T.A.R. Lazio, Roma, Sez. III- ter- sentenza del 20 maggio 2016, n. 5982 – Pres. Lo Presti, Est.Vivarelli.
Impianti fotovoltaici – Richiesta di concessione della tariffa incentivante ai sensi del d.m. 5 maggio 2011 – Mancanza di efficacia del titolo autorizzatorio – Diniego per il riconoscimento delle tariffe incentivanti – Legittimo.
L’articolo 1, comma 425, della legge n. 228 del 2012 stabilisce che “Il termine di entrata in esercizio degli impianti di cui all’articolo 1, comma 4, lettera c), del decreto ministeriale 5 luglio 2012, fermo restando quanto previsto al comma 5 del medesimo articolo 1, è prorogato, esclusivamente per gli impianti da realizzare su edifici pubblici e su aree delle amministrazioni pubbliche di cui all’articolo 1, comma 2, del decreto legislativo n. 165 del 2001, la cui autorizzazione sia stata chiesta ed ottenuta, al 31 marzo 2013, ovvero per gli impianti della medesima fattispecie sottoposti alle procedure di valutazione di impatto ambientale di cui al decreto legislativo 3 aprile 2006, n. 152, al 30 giugno 2013. Per tali ultimi impianti, qualora l’autorizzazione sia rilasciata successivamente al 31 marzo 2013, al fine di consentire l’allaccio alla rete dei medesimi, il termine di entrata in esercizio è prorogato entro e non oltre il 30 ottobre 2013”.
Gli impianti sottoposti alla procedura di VIA possono beneficiare di un termine ulteriormente prorogato al 30 giugno 2013, nei limiti di quanto espressamente stabilito dalla prima parte del comma, ossia solo se l’autorizzazione sia stata chiesta ed ottenuta entro il medesimo termine.
Per poter beneficiare di tale proroga non è sufficiente la mera sottoposizione al procedimento di VIA, ciò in quanto, senza la prescritta autorizzazione VIA, il titolo autorizzatorio non è efficace, difettando una condizione di efficacia, se non di legittimità dello stesso.
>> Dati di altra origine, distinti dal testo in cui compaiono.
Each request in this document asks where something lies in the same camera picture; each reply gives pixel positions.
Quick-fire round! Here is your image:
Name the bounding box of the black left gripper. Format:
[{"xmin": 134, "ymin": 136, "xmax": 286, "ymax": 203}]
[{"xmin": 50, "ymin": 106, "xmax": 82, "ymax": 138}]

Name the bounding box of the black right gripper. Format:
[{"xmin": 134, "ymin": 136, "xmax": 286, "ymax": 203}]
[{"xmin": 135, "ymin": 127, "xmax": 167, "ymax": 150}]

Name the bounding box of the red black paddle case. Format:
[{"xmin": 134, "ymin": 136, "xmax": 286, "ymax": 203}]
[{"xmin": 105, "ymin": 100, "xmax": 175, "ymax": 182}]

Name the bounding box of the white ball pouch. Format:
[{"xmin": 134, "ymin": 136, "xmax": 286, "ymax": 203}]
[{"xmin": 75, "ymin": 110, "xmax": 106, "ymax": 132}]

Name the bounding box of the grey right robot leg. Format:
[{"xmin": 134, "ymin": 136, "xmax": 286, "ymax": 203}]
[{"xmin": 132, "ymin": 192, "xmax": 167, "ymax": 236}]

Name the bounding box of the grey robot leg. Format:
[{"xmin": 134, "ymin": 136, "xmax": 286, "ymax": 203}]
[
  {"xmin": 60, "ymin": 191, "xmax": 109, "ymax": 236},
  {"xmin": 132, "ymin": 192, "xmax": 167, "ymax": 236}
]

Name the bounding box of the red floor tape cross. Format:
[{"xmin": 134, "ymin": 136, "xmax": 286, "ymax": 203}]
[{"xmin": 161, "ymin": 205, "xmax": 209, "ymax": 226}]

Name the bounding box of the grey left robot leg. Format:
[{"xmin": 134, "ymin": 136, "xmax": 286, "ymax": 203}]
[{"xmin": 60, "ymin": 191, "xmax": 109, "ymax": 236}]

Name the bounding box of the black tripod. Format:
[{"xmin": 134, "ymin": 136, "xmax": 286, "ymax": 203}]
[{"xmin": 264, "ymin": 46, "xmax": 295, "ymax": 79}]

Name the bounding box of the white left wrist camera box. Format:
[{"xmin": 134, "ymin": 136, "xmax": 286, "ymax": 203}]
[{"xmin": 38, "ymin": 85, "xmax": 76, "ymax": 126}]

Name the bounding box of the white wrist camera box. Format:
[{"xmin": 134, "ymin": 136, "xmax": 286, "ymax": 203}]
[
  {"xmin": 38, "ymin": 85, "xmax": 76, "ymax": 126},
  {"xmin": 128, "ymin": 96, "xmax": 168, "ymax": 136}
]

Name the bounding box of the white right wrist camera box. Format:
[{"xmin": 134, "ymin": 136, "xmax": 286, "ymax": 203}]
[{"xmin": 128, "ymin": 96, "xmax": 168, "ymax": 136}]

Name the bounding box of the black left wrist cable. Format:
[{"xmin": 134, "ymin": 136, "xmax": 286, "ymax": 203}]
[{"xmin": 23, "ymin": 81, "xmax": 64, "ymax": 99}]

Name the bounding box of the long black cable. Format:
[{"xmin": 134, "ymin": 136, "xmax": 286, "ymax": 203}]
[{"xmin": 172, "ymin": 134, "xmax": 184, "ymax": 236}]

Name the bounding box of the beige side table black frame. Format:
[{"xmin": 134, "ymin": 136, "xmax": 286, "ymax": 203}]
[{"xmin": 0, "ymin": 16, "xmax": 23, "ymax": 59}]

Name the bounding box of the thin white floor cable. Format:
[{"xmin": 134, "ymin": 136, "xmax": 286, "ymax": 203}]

Pertanto, il soggetto responsabile deve dimostrare la sussistenza, entro il termine ultimo stabilito dalla legge, di due presupposti necessari e cumulativi: valido titolo autorizzatorio (completo di VIA) ed entrata in esercizio.
Nel caso di specie, il TAR del Lazio ha rigettato il ricorso presentato da una società titolare di un impianto contro il provvedimento del GSE che ha rigettato la richiesta alle tariffe incentivanti di cui al d.m. 5 maggio 2011 poiché l’autorizzazione era stata chiesta ma non ottenuta dalla società ricorrente e che, pertanto, l’impianto non poteva ritenersi legittimamente ultimato nel termine.